== ASSIGNED TASK ==
Repeat the data word for word, excluding every picture.

== DATASET SECTION ==
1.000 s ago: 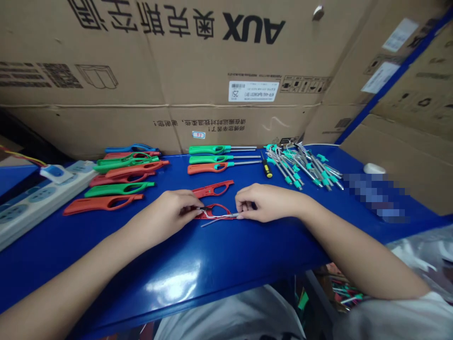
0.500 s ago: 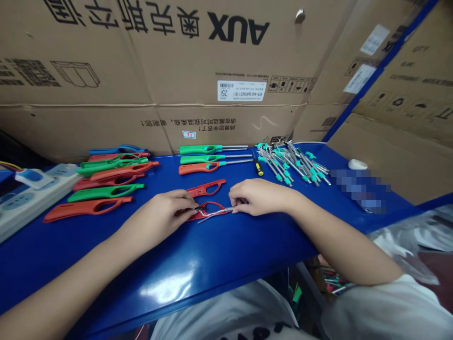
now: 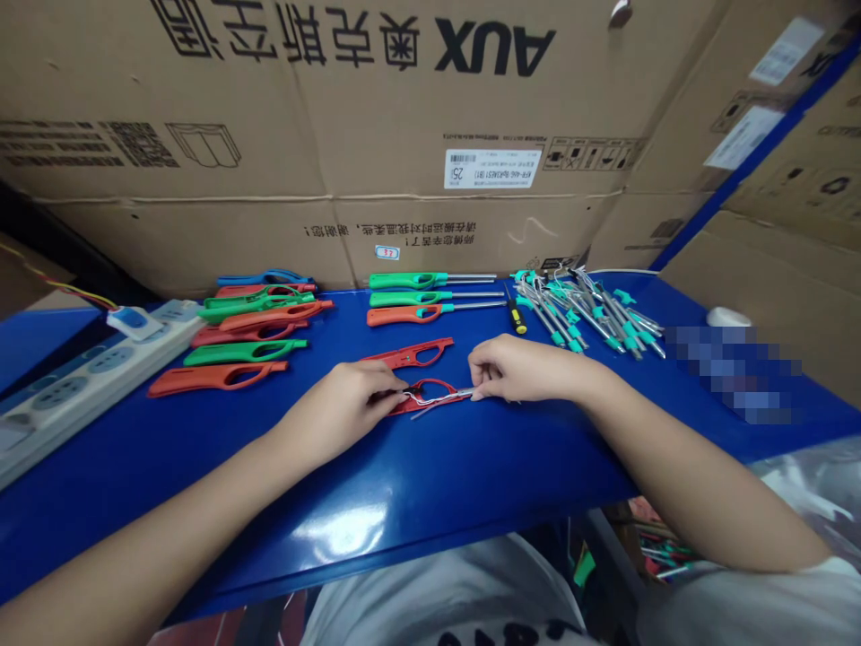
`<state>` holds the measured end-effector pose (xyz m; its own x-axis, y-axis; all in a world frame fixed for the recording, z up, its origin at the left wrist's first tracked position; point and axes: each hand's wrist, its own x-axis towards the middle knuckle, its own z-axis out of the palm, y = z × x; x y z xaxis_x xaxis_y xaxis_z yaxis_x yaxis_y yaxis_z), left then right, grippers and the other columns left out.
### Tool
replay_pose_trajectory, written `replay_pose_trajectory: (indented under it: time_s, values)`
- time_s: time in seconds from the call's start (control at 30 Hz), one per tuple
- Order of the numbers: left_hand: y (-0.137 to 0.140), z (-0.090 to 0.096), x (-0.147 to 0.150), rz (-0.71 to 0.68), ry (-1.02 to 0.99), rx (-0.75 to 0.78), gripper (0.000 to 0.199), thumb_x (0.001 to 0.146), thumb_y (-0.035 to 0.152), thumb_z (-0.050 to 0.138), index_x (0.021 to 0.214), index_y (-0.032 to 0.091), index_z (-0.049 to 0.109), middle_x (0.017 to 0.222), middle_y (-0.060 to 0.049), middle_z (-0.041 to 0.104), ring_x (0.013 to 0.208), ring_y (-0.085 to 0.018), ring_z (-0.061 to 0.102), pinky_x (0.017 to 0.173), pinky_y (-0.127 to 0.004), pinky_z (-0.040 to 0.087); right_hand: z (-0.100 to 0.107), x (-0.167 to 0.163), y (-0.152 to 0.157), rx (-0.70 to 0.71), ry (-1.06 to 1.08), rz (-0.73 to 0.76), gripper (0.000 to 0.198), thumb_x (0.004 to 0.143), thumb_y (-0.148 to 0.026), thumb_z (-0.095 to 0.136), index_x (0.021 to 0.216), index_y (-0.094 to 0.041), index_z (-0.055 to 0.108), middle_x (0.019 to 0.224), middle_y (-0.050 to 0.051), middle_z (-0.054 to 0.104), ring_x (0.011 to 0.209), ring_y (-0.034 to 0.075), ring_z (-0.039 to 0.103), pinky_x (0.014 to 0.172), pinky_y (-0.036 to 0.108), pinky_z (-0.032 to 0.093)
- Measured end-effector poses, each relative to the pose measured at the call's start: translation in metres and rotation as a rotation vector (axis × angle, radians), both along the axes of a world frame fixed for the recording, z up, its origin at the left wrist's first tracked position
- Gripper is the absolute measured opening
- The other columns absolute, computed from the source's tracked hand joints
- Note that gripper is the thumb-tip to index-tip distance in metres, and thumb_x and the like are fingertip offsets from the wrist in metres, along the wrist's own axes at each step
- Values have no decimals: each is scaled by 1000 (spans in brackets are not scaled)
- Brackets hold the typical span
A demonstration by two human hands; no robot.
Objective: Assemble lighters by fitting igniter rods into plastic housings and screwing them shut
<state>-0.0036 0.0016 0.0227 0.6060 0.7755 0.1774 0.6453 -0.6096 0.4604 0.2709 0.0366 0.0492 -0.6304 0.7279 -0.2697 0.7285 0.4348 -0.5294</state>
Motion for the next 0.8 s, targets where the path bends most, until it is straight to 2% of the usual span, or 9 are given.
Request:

== TASK RESPONSE ==
1.000 s ago: 
0.500 s ago: 
now: 
`<state>` holds the measured end-effector pose (xyz m; its own x-axis, y-axis; all in a world frame fixed for the recording, z up, its origin at the left wrist's first tracked position; point and axes: each hand's wrist, its own x-axis towards the middle knuckle, its own z-axis out of the palm, y = z × x; x y z xaxis_x xaxis_y xaxis_z yaxis_x yaxis_y yaxis_z), left then right, grippers and the other columns left out.
### Tool
replay_pose_trajectory, written `replay_pose_trajectory: (indented under it: time_s, values)`
- time_s: time in seconds from the call's start (control at 30 Hz), one per tuple
- Order of the numbers: left_hand: y (-0.137 to 0.140), z (-0.090 to 0.096), x (-0.147 to 0.150), rz (-0.71 to 0.68), ry (-1.02 to 0.99), rx (-0.75 to 0.78), gripper (0.000 to 0.199), thumb_x (0.001 to 0.146), thumb_y (-0.035 to 0.152), thumb_z (-0.050 to 0.138), index_x (0.021 to 0.214), index_y (-0.032 to 0.091), index_z (-0.049 to 0.109), middle_x (0.017 to 0.222), middle_y (-0.060 to 0.049), middle_z (-0.041 to 0.104), ring_x (0.013 to 0.208), ring_y (-0.085 to 0.018), ring_z (-0.061 to 0.102), pinky_x (0.017 to 0.173), pinky_y (-0.127 to 0.004), pinky_z (-0.040 to 0.087); right_hand: z (-0.100 to 0.107), x (-0.167 to 0.163), y (-0.152 to 0.157), rx (-0.70 to 0.71), ry (-1.06 to 1.08), rz (-0.73 to 0.76), gripper (0.000 to 0.198), thumb_x (0.004 to 0.143), thumb_y (-0.148 to 0.026), thumb_z (-0.095 to 0.136), index_x (0.021 to 0.216), index_y (-0.094 to 0.041), index_z (-0.055 to 0.108), middle_x (0.019 to 0.224), middle_y (-0.050 to 0.051), middle_z (-0.054 to 0.104), ring_x (0.011 to 0.209), ring_y (-0.034 to 0.075), ring_z (-0.039 to 0.103), pinky_x (0.014 to 0.172), pinky_y (-0.036 to 0.108), pinky_z (-0.032 to 0.093)
- Measured end-effector poses, each relative to the pose measured at the call's start: translation in metres and rotation as a rotation vector (axis × angle, radians), both along the axes of a world frame fixed for the recording, z up, its origin at the left wrist's first tracked position
- Gripper is the absolute measured opening
- The other columns absolute, computed from the source's tracked hand joints
- Note that gripper is the thumb-tip to index-tip distance in metres, and thumb_x and the like are fingertip offsets from the wrist in metres, along the wrist's own axes at each step
- Values have no decimals: each is scaled by 1000 (spans in brackets are not scaled)
- Brackets hold the typical span
A demonstration by two human hands; no robot.
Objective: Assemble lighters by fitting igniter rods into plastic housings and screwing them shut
<state>-0.0036 0.0016 0.0227 0.6060 0.7755 0.1774 0.6453 -0.6096 0.4604 0.2709 0.0366 0.0492 -0.6304 0.7279 -0.2697 0.7285 0.4348 -0.5294</state>
Motion for the next 0.8 s, targets where the path bends most, until it is straight to 2% of the usual span, or 9 are given.
Request:

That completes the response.